Qualitative analysis and numerical investigations of time-fractional Zika virus model arising in population dynamics
Gaurav Saini, Bappa Ghosh, Sunita Chand
TL;DR
The paper addresses Zika virus transmission between humans and mosquitoes using a time-fractional model with the Caputo derivative $\mathcal{D}_t^{α}$ for $α\in(0,1)$ to incorporate memory effects. It develops existence, uniqueness, and Hyers–Ulam stability results via a fixed-point integral formulation and constructs an efficient L1 discretization paired with Newton–Raphson to simulate the nonlinear system. Key contributions include rigorous contraction-based existence and uniqueness conditions, stability results, and a practical numerical scheme demonstrated on multiple $α$ values to reveal memory-driven dynamics. The findings suggest fractional-order models yield more biologically feasible dynamics and provide a robust computational framework for forecasting and controlling Zika spread with memory effects.
Abstract
Epidemic models play a crucial role in population dynamics, offering valuable insights into disease transmission while aiding in epidemic prediction and control. In this paper, we analyze the mathematical model of the time-fractional Zika virus transmission for human and mosquito populations. The fractional derivative is considered in the Caputo sense of order $α\in(0,1).$ We begin by conducting a qualitative analysis using the stability theory of differential equations. The existence and uniqueness of the solution are established, and the model's stability is examined through Hyers-Ulam stability analysis.

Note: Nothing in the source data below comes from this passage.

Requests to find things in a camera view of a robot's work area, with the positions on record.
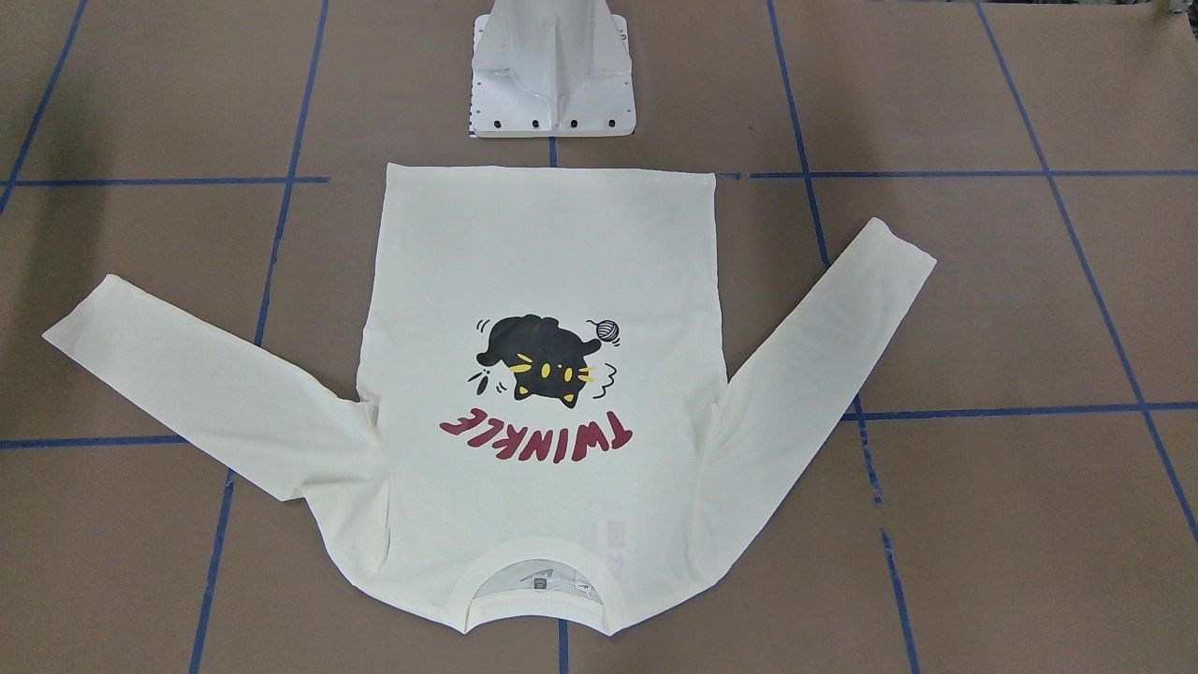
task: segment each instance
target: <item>red letters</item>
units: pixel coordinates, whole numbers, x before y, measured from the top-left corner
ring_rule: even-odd
[[[495,459],[506,461],[518,456],[519,453],[518,461],[528,461],[537,457],[538,462],[549,460],[550,449],[552,448],[553,463],[565,461],[567,450],[570,448],[569,429],[557,430],[557,442],[555,443],[553,430],[533,431],[530,435],[527,426],[516,429],[501,419],[489,418],[485,412],[478,408],[470,411],[470,417],[458,418],[456,423],[447,421],[441,424],[440,427],[450,436],[461,436],[472,429],[477,429],[484,421],[486,421],[488,429],[466,442],[471,448],[482,448],[491,443],[491,448],[500,450],[495,455]],[[624,427],[613,412],[607,413],[607,427],[610,432],[609,429],[601,427],[598,421],[580,424],[574,432],[574,453],[570,455],[570,461],[577,462],[587,459],[587,451],[593,448],[599,448],[605,453],[618,450],[633,439],[633,432]],[[507,432],[496,439],[504,430]]]
[[[607,424],[611,424],[611,449],[618,450],[633,439],[633,432],[624,429],[624,425],[616,418],[616,413],[607,413]]]
[[[462,433],[478,426],[479,424],[483,423],[484,419],[486,419],[486,413],[478,408],[470,411],[470,414],[472,415],[470,419],[465,417],[459,417],[458,424],[449,424],[448,421],[442,424],[441,430],[444,431],[446,433],[461,436]]]
[[[492,448],[500,450],[500,454],[495,455],[495,459],[512,459],[512,455],[516,454],[516,450],[520,449],[520,443],[524,442],[524,437],[526,433],[528,433],[527,426],[525,426],[520,431],[516,431],[515,427],[509,424],[508,437],[500,438],[498,441],[491,444]]]
[[[532,437],[528,438],[528,444],[525,445],[522,453],[520,453],[520,461],[528,461],[532,455],[537,455],[537,461],[545,461],[549,459],[549,447],[553,442],[552,431],[533,431]]]

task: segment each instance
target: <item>black cat graphic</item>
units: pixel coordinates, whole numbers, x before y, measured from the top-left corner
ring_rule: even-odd
[[[478,364],[491,368],[503,362],[515,376],[518,401],[544,396],[573,409],[579,393],[593,381],[586,357],[600,346],[599,340],[583,342],[577,334],[558,327],[556,317],[509,316],[491,327]]]

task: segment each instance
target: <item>blue tape line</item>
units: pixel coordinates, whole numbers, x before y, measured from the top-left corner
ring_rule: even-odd
[[[92,180],[18,180],[17,187],[159,187],[189,184],[284,184],[289,180],[297,183],[332,182],[327,175],[260,177],[117,177]]]
[[[1053,175],[1065,177],[1154,177],[1154,176],[1198,176],[1198,169],[1163,170],[1054,170]]]
[[[204,657],[204,642],[208,634],[208,618],[212,615],[212,597],[217,591],[217,575],[220,572],[220,555],[224,552],[224,535],[229,527],[229,510],[232,506],[232,479],[237,474],[229,469],[225,474],[224,497],[220,499],[220,517],[217,520],[217,533],[212,541],[212,558],[208,559],[208,578],[204,585],[204,601],[200,603],[200,620],[195,626],[195,642],[192,644],[192,664],[188,674],[199,674],[200,658]]]
[[[1169,485],[1173,486],[1173,496],[1176,497],[1178,503],[1181,505],[1181,515],[1185,516],[1186,524],[1190,526],[1190,535],[1198,544],[1198,521],[1194,520],[1194,511],[1190,508],[1190,500],[1186,498],[1185,490],[1181,488],[1181,480],[1178,479],[1178,472],[1173,468],[1173,460],[1169,459],[1169,451],[1164,448],[1164,442],[1161,441],[1161,433],[1156,430],[1156,423],[1152,420],[1151,413],[1144,409],[1143,414],[1144,424],[1148,425],[1148,433],[1152,437],[1152,444],[1156,445],[1156,454],[1161,457],[1161,466],[1164,467],[1164,474],[1169,476]]]
[[[569,621],[557,619],[557,673],[570,673],[570,633]]]
[[[865,455],[865,470],[870,474],[870,486],[873,487],[873,505],[881,506],[882,484],[878,481],[878,473],[873,470],[873,453],[870,451],[870,432],[865,426],[865,409],[861,407],[860,395],[853,399],[852,417],[857,420],[857,432],[861,437],[861,453]]]
[[[308,123],[308,105],[311,103],[311,90],[316,84],[316,65],[320,62],[320,47],[325,40],[325,22],[328,19],[328,0],[320,4],[320,22],[316,24],[316,42],[311,48],[311,62],[308,65],[308,83],[304,85],[303,103],[300,105],[300,121],[296,123],[295,142],[291,145],[291,164],[288,168],[286,186],[283,188],[283,204],[279,206],[279,220],[274,226],[274,243],[271,245],[271,261],[266,266],[266,284],[262,286],[262,304],[258,310],[258,328],[254,330],[254,345],[262,346],[266,332],[266,315],[271,310],[271,283],[274,279],[274,266],[279,261],[279,245],[288,225],[288,212],[291,210],[291,190],[296,182],[296,170],[300,165],[300,147],[303,146],[303,129]]]
[[[1198,176],[1198,170],[813,170],[750,172],[751,180],[825,180],[857,177],[1154,177]]]
[[[778,30],[778,12],[774,11],[774,0],[766,0],[769,10],[769,25],[774,31],[774,49],[778,51],[778,67],[782,71],[782,86],[786,87],[786,104],[791,108],[791,126],[794,127],[794,145],[799,150],[799,165],[803,168],[803,181],[807,187],[807,205],[811,207],[811,223],[816,227],[816,242],[819,244],[819,259],[825,267],[831,266],[828,257],[828,245],[824,243],[823,223],[819,220],[819,205],[816,202],[816,189],[811,182],[811,166],[807,164],[807,147],[803,142],[803,127],[799,125],[799,108],[794,103],[794,92],[791,90],[791,71],[786,67],[786,54],[782,50],[782,34]]]
[[[1036,157],[1040,158],[1040,165],[1043,166],[1045,174],[1048,177],[1048,186],[1052,188],[1053,199],[1057,200],[1057,207],[1060,210],[1060,217],[1065,220],[1065,229],[1069,230],[1069,238],[1072,241],[1073,250],[1077,253],[1077,259],[1082,263],[1082,271],[1085,273],[1085,280],[1090,284],[1090,291],[1094,293],[1094,299],[1099,303],[1099,310],[1102,312],[1102,321],[1106,323],[1107,332],[1111,334],[1111,341],[1114,344],[1115,353],[1119,356],[1119,363],[1123,364],[1124,374],[1127,376],[1127,383],[1131,384],[1132,394],[1136,396],[1136,402],[1139,403],[1139,409],[1144,414],[1144,423],[1148,425],[1148,431],[1152,437],[1152,443],[1156,445],[1156,451],[1161,457],[1161,463],[1164,466],[1164,473],[1168,475],[1169,484],[1173,486],[1173,493],[1178,499],[1178,504],[1181,506],[1181,512],[1185,515],[1186,523],[1190,526],[1190,535],[1193,536],[1194,542],[1198,544],[1198,520],[1194,518],[1193,509],[1190,508],[1190,500],[1186,498],[1185,490],[1181,488],[1181,482],[1178,480],[1178,475],[1173,469],[1173,462],[1169,460],[1169,453],[1164,449],[1164,444],[1161,442],[1160,433],[1156,430],[1156,423],[1152,421],[1152,415],[1144,400],[1144,394],[1139,388],[1139,382],[1136,381],[1136,374],[1132,371],[1131,362],[1127,359],[1127,352],[1124,350],[1123,341],[1119,339],[1119,332],[1115,329],[1114,320],[1111,317],[1111,311],[1107,309],[1107,302],[1102,298],[1102,291],[1099,289],[1099,281],[1094,277],[1094,271],[1090,268],[1090,261],[1087,259],[1085,250],[1082,248],[1082,241],[1077,236],[1077,229],[1073,226],[1073,218],[1069,214],[1069,208],[1065,206],[1065,199],[1060,194],[1060,188],[1057,186],[1055,177],[1052,171],[1048,170],[1048,159],[1045,157],[1043,147],[1040,145],[1036,130],[1031,126],[1031,117],[1028,115],[1028,110],[1023,105],[1023,98],[1019,97],[1019,91],[1015,86],[1015,78],[1011,77],[1011,71],[1006,67],[1006,59],[1003,57],[1003,50],[998,45],[998,38],[994,37],[994,30],[991,28],[990,20],[986,19],[986,12],[982,10],[981,2],[975,4],[974,8],[978,11],[981,25],[986,30],[986,37],[990,40],[990,44],[994,49],[994,56],[998,59],[998,65],[1003,71],[1003,77],[1006,78],[1006,86],[1011,90],[1011,96],[1015,97],[1015,105],[1019,109],[1019,116],[1023,117],[1023,125],[1028,129],[1028,136],[1031,139],[1031,146],[1036,151]]]
[[[42,99],[37,103],[37,109],[34,111],[34,119],[29,122],[29,130],[25,132],[25,139],[20,144],[20,152],[17,153],[17,160],[12,164],[12,171],[8,174],[8,182],[5,184],[4,194],[0,194],[0,213],[4,213],[5,207],[8,205],[8,198],[12,195],[17,177],[20,175],[22,166],[25,165],[25,158],[29,157],[29,148],[34,144],[34,134],[37,133],[37,127],[42,123],[42,116],[46,115],[46,107],[50,103],[50,95],[54,93],[54,87],[59,84],[59,75],[62,74],[62,66],[66,65],[67,54],[71,53],[71,45],[74,44],[75,35],[79,32],[79,23],[83,20],[83,11],[86,6],[87,0],[79,0],[79,6],[75,7],[74,18],[71,19],[71,30],[67,31],[67,40],[62,43],[62,51],[59,53],[59,60],[54,63],[50,81],[46,85]]]
[[[44,450],[59,448],[125,448],[131,445],[180,445],[179,436],[132,436],[122,438],[48,438],[40,441],[0,441],[0,450]]]
[[[907,644],[907,662],[910,674],[919,674],[919,656],[915,654],[915,637],[910,631],[910,617],[907,614],[907,597],[902,591],[902,579],[898,578],[898,566],[895,564],[895,549],[890,536],[882,529],[882,547],[887,551],[887,566],[890,567],[890,585],[895,590],[895,603],[898,606],[898,621],[902,623],[902,638]]]
[[[973,409],[933,409],[933,411],[909,411],[909,412],[870,412],[861,417],[865,421],[906,421],[913,419],[968,419],[981,417],[1045,417],[1060,414],[1112,414],[1143,412],[1148,408],[1151,412],[1181,412],[1198,411],[1198,402],[1188,401],[1180,403],[1138,403],[1114,405],[1114,406],[1057,406],[1041,408],[973,408]],[[857,414],[849,413],[840,418],[841,423],[857,421]]]

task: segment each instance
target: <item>grid of tape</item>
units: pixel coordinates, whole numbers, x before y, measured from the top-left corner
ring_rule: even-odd
[[[806,187],[807,205],[811,210],[811,217],[815,225],[815,236],[819,245],[819,256],[825,266],[831,265],[831,260],[828,255],[827,244],[824,241],[823,226],[819,215],[819,204],[817,199],[817,182],[824,178],[876,178],[876,177],[891,177],[891,178],[950,178],[950,177],[1042,177],[1048,182],[1052,194],[1055,199],[1057,207],[1060,213],[1061,225],[1067,230],[1071,238],[1073,249],[1077,254],[1078,261],[1089,283],[1089,287],[1094,295],[1094,300],[1102,314],[1102,318],[1106,323],[1106,328],[1109,333],[1109,339],[1114,345],[1115,352],[1118,353],[1120,364],[1123,366],[1124,374],[1126,375],[1127,382],[1131,385],[1132,393],[1135,395],[1136,402],[1127,405],[1093,405],[1093,406],[1060,406],[1060,407],[1025,407],[1025,408],[978,408],[978,409],[934,409],[934,411],[891,411],[891,412],[867,412],[864,409],[860,397],[853,401],[853,411],[842,418],[843,424],[853,424],[857,426],[861,441],[861,450],[864,455],[864,461],[866,464],[866,472],[871,482],[871,488],[873,491],[873,502],[877,508],[884,508],[883,498],[883,481],[873,467],[873,459],[870,449],[869,441],[869,423],[871,421],[901,421],[901,420],[924,420],[924,419],[950,419],[950,418],[1000,418],[1000,417],[1047,417],[1047,415],[1078,415],[1078,414],[1112,414],[1112,413],[1139,413],[1143,418],[1144,424],[1152,438],[1152,443],[1160,455],[1161,466],[1166,478],[1169,480],[1173,492],[1178,500],[1178,506],[1181,509],[1186,522],[1190,526],[1191,534],[1196,542],[1198,542],[1198,522],[1194,520],[1193,510],[1190,502],[1182,490],[1178,475],[1174,472],[1173,462],[1169,457],[1168,449],[1166,448],[1160,433],[1156,429],[1156,423],[1154,420],[1154,413],[1160,412],[1172,412],[1172,411],[1198,411],[1198,401],[1178,401],[1168,403],[1149,403],[1146,402],[1139,383],[1137,382],[1136,374],[1132,369],[1131,362],[1124,351],[1123,342],[1119,339],[1119,332],[1107,309],[1106,300],[1103,299],[1101,287],[1095,279],[1094,273],[1090,269],[1089,261],[1087,259],[1085,250],[1077,236],[1073,227],[1072,218],[1070,217],[1069,207],[1065,199],[1061,196],[1060,189],[1057,186],[1057,177],[1061,176],[1088,176],[1088,177],[1137,177],[1137,176],[1194,176],[1198,177],[1198,170],[1185,170],[1185,169],[1162,169],[1162,170],[1053,170],[1045,152],[1040,145],[1040,140],[1036,135],[1033,120],[1030,119],[1027,109],[1023,105],[1023,101],[1019,96],[1019,90],[1017,83],[1011,75],[1006,66],[1006,61],[1003,56],[1002,45],[991,28],[987,19],[986,11],[982,4],[975,4],[978,19],[981,23],[982,29],[990,44],[993,48],[994,57],[1006,79],[1008,87],[1010,89],[1011,96],[1015,99],[1015,104],[1022,116],[1023,125],[1027,129],[1028,136],[1035,150],[1035,153],[1040,162],[1040,170],[957,170],[957,171],[817,171],[811,170],[807,160],[806,145],[804,144],[803,127],[800,123],[800,111],[801,101],[797,101],[794,92],[791,87],[791,77],[787,68],[786,60],[786,45],[783,44],[781,32],[779,30],[778,16],[774,6],[774,0],[764,0],[769,19],[770,28],[774,38],[774,47],[778,55],[778,67],[781,74],[781,84],[786,91],[786,99],[789,105],[789,119],[794,129],[794,142],[795,151],[798,153],[799,164],[801,166],[800,171],[794,172],[720,172],[720,177],[731,180],[801,180]],[[266,283],[262,287],[261,305],[258,315],[258,327],[254,334],[254,344],[261,346],[264,333],[266,329],[267,316],[270,312],[271,304],[271,279],[273,275],[276,262],[279,255],[279,243],[283,239],[284,231],[288,221],[288,213],[290,210],[291,194],[295,184],[304,183],[327,183],[332,178],[329,176],[301,176],[297,175],[297,165],[300,160],[300,152],[303,146],[304,125],[308,116],[308,108],[311,101],[313,89],[315,87],[317,79],[317,69],[320,63],[320,50],[321,42],[323,38],[326,19],[328,17],[328,0],[323,0],[320,7],[320,19],[316,25],[316,34],[314,43],[311,47],[311,59],[308,69],[308,78],[305,87],[303,91],[303,102],[300,108],[298,120],[296,123],[295,140],[291,150],[291,160],[288,166],[285,175],[270,175],[270,176],[243,176],[243,177],[176,177],[176,178],[81,178],[81,180],[22,180],[20,172],[29,154],[30,146],[37,134],[38,126],[44,115],[46,108],[50,102],[54,93],[54,89],[58,84],[59,77],[62,72],[63,66],[71,54],[71,48],[74,42],[75,35],[79,30],[79,25],[85,20],[85,10],[87,6],[87,0],[80,0],[78,7],[72,18],[72,23],[66,37],[62,49],[59,54],[58,61],[54,66],[53,73],[49,81],[46,85],[46,90],[41,97],[41,101],[34,113],[32,120],[29,125],[29,129],[24,136],[20,146],[20,151],[13,163],[12,170],[8,174],[7,180],[4,181],[4,190],[0,193],[0,214],[4,213],[7,206],[8,199],[16,189],[28,189],[28,188],[55,188],[55,187],[155,187],[155,186],[199,186],[199,184],[283,184],[283,200],[279,206],[278,221],[274,231],[274,242],[271,249],[271,256],[267,265]],[[547,142],[547,164],[550,166],[558,165],[558,152],[557,141],[553,138],[549,139]],[[138,436],[138,437],[104,437],[104,438],[56,438],[56,439],[0,439],[0,450],[29,450],[29,449],[61,449],[61,448],[96,448],[96,447],[129,447],[129,445],[151,445],[151,444],[186,444],[186,441],[177,436]],[[192,658],[189,663],[189,672],[196,673],[200,670],[200,663],[204,655],[204,643],[205,636],[207,633],[207,624],[212,607],[212,599],[217,588],[217,579],[220,569],[220,555],[222,547],[224,544],[225,530],[229,522],[230,505],[234,497],[234,473],[229,472],[225,484],[224,484],[224,496],[220,504],[219,518],[217,522],[216,535],[212,545],[212,557],[208,564],[208,573],[205,582],[204,596],[200,607],[200,614],[196,623],[195,642],[192,650]],[[916,633],[913,630],[906,606],[906,599],[903,594],[902,578],[900,572],[900,560],[901,560],[901,541],[895,541],[891,535],[885,530],[879,530],[879,544],[882,546],[881,554],[884,555],[887,567],[890,572],[890,579],[894,589],[895,608],[898,613],[900,624],[902,626],[903,640],[907,648],[907,657],[913,674],[920,672],[919,654],[916,648]],[[558,667],[559,672],[563,674],[569,670],[569,631],[568,623],[559,620],[557,625],[558,634]]]

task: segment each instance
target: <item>metal mount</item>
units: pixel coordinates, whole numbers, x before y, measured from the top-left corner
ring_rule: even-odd
[[[628,135],[636,127],[628,22],[606,0],[495,0],[474,20],[470,133]]]

Furthermore, an efficient difference scheme utilizing the standard L1 technique is developed to simulate the model and analyze the solution's behavior under key parameters. The resulting nonlinear algebraic system is solved using the Newton-Raphson method. Finally, illustrative examples are presented to validate the theoretical findings. Graphical results indicate that the fractional model provides deeper insights and a better understanding of disease dynamics. These findings aid in controlling the virus through contact precautions and recommended therapies while also helping to predict its future spread.